Đorđe Filipović

Personal information
- National team: Yugoslavia
- Born: 6 November 1978 (age 47) Belgrade, SR Serbia, SFR Yugoslavia
- Height: 1.85 m (6 ft 1 in)
- Weight: 82 kg (181 lb)

Sport
- Sport: Swimming
- Strokes: Butterfly, medley
- Club: PK April 11
- College team: Syracuse University (U.S.)
- Coach: Lou Walker (U.S.)

= Đorđe Filipović =

Serbian swimmer

Đorđe Filipović (also Djordje Filipović, Ђорђе Филиповић; born November 6, 1978) is a Serbian former swimmer, who specialized in butterfly and in individual medley events. He represented the former Federal Republic of Yugoslavia at the 2000 Summer Olympics, and earned nine Big East Conference titles for the Syracuse University swimming and diving team, while studying in the United States.

Filipovic, a former member of PK April 11 in Belgrade, attended the Syracuse University in Syracuse, New York, where he majored in information management and technology, and eventually graduated with honors in the spring of 2002. He also played for the Syracuse Orange swimming and diving team under head coach Lou Walker, and was served as the team's captain. While swimming for the Orange, Filipovic was a nine-time Big East Conference champion, awarding four titles in the 200-yard butterfly, three in the 200-yard individual medley, and two in the 100-yard butterfly since his official entry in 1998. In 2001, Filipovic was named Big East Conference's outstanding male swimmer of the year after smashing a meet record of 1:45.70 in the 200-yard butterfly.

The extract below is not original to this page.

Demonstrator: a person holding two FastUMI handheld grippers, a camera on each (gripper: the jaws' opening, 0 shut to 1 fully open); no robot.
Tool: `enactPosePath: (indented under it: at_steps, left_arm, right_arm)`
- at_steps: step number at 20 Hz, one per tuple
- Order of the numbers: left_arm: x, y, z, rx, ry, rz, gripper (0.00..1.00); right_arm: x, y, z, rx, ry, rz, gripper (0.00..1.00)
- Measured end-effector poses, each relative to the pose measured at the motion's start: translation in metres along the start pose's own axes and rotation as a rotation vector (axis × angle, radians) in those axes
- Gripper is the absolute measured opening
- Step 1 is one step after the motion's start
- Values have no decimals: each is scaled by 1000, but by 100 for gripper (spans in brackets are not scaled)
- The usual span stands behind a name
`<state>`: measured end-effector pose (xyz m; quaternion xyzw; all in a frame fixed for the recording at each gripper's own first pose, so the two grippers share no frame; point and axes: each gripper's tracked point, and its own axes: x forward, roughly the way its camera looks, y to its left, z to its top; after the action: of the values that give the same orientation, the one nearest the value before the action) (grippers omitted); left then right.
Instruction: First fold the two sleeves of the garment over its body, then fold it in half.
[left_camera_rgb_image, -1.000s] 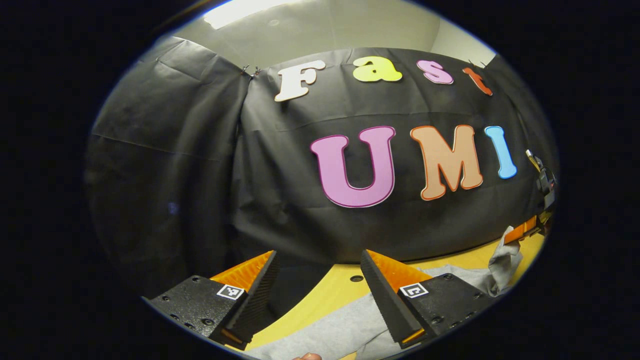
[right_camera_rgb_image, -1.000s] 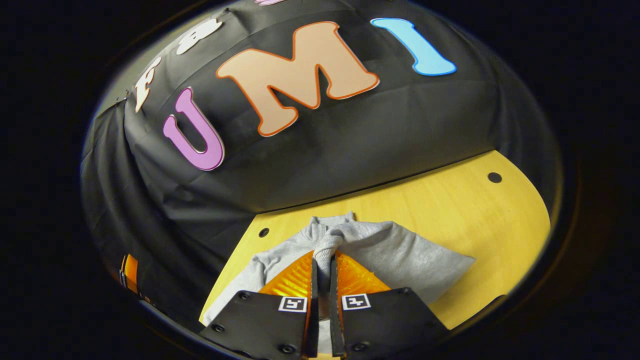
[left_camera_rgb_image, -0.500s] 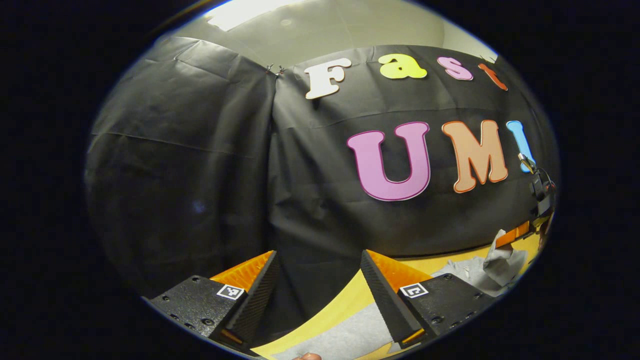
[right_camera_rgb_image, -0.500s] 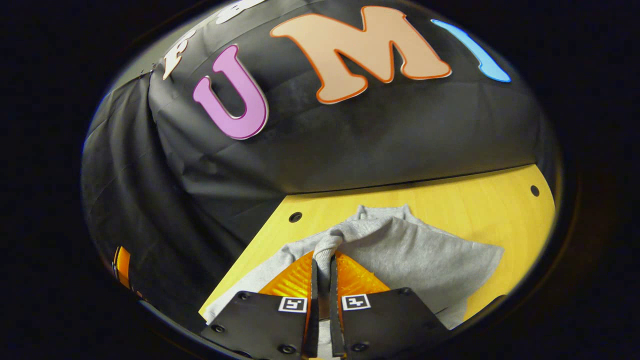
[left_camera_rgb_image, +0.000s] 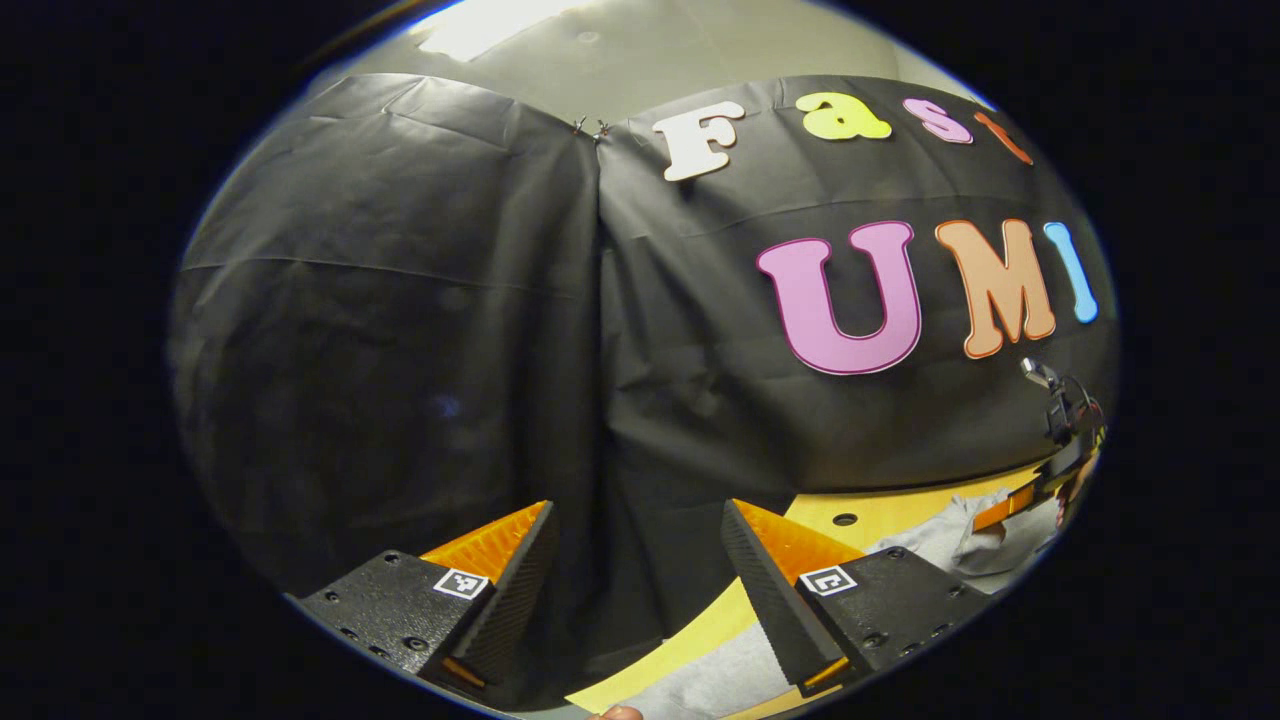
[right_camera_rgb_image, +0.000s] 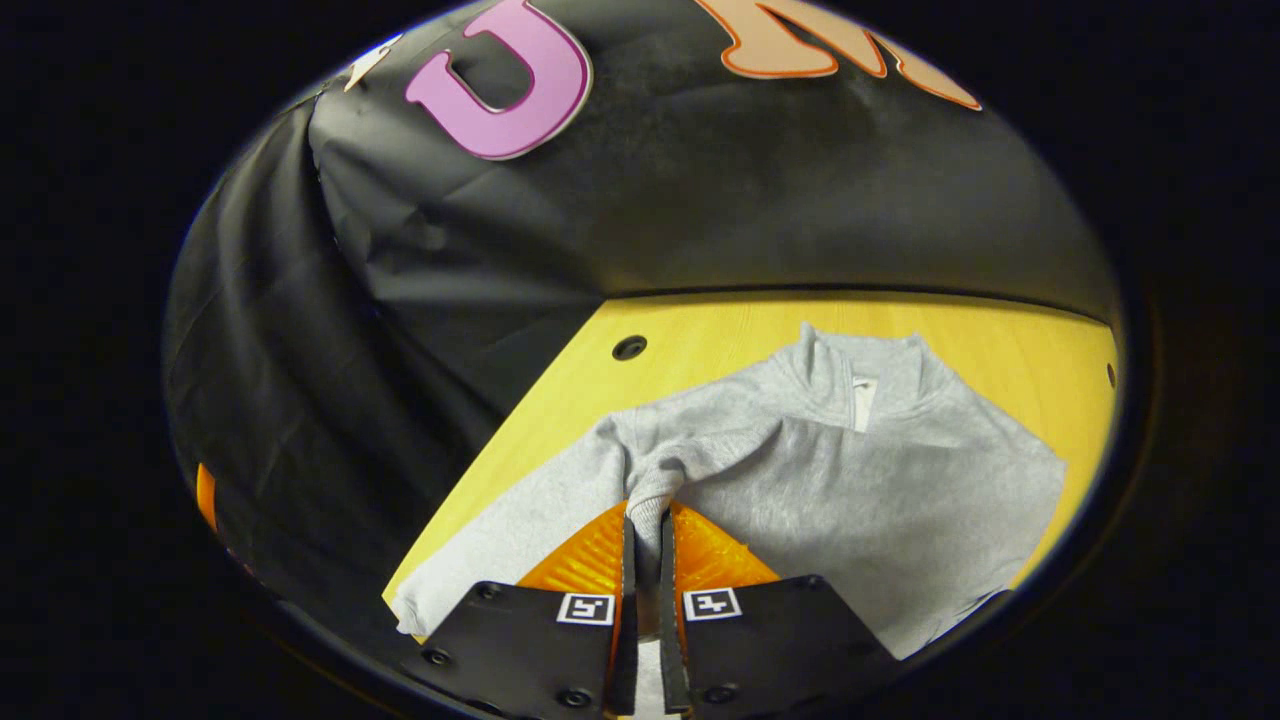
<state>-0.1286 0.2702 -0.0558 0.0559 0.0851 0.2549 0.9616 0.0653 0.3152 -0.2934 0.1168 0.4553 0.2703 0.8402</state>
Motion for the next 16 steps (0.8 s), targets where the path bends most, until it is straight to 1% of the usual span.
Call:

A member of a defunct Yugoslav squad, Filipovic competed only in the men's 200 m individual medley at the 2000 Summer Olympics in Sydney. He achieved a FINA B-cut of 2:09.07 from the Akropolis Grand Prix in Athens. He challenged seven other swimmers in heat one, including Kuwait's four-time Olympian Sultan Al-Otaibi. Leading off into the breaststroke leg with a fastest split (38.45), Filipovic faded shortly to third place by a 1.7-second deficit from Kyrgyzstan's Andrei Pakin, winner of his heat, in 2:09.28. Filipovic failed to advance into the semifinals, as he placed forty-ninth overall in the prelims.